- Exercise description
Determine the number of lines in the listing below that hold the word "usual". Write the number alone.

BEGIN Data

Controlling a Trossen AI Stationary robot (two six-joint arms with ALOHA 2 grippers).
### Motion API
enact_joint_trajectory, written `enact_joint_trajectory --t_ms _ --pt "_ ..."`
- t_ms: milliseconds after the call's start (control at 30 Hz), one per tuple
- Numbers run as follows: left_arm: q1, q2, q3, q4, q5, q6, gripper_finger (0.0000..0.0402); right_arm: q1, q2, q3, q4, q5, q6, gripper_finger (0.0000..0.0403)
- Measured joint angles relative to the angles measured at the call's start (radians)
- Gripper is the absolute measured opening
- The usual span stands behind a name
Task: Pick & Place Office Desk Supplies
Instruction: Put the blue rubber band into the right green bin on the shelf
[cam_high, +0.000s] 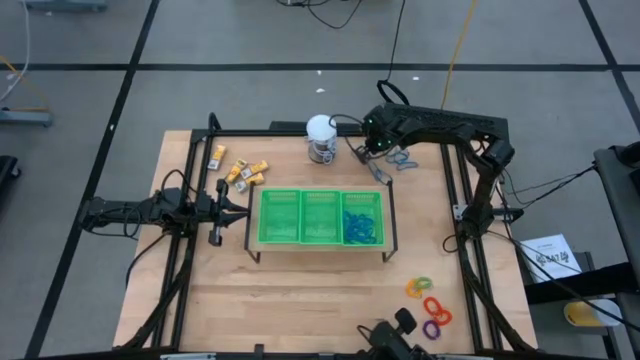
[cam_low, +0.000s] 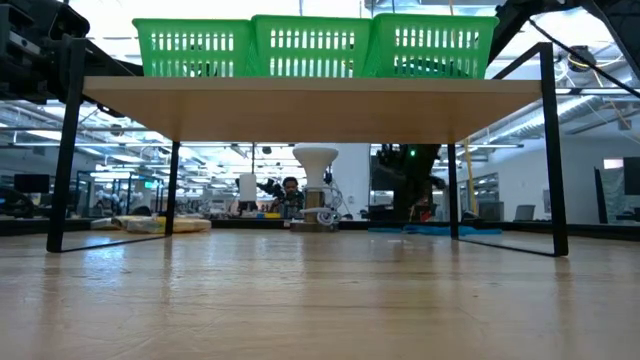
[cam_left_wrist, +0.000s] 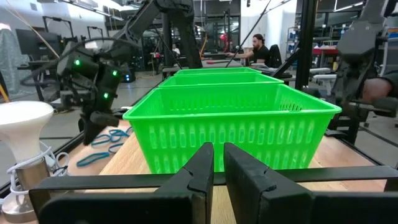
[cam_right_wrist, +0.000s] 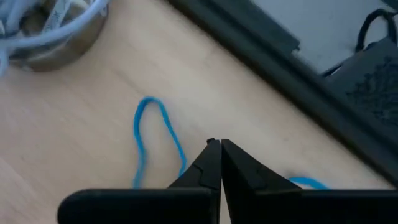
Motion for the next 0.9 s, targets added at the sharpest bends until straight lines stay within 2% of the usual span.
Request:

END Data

- Response for this exercise
2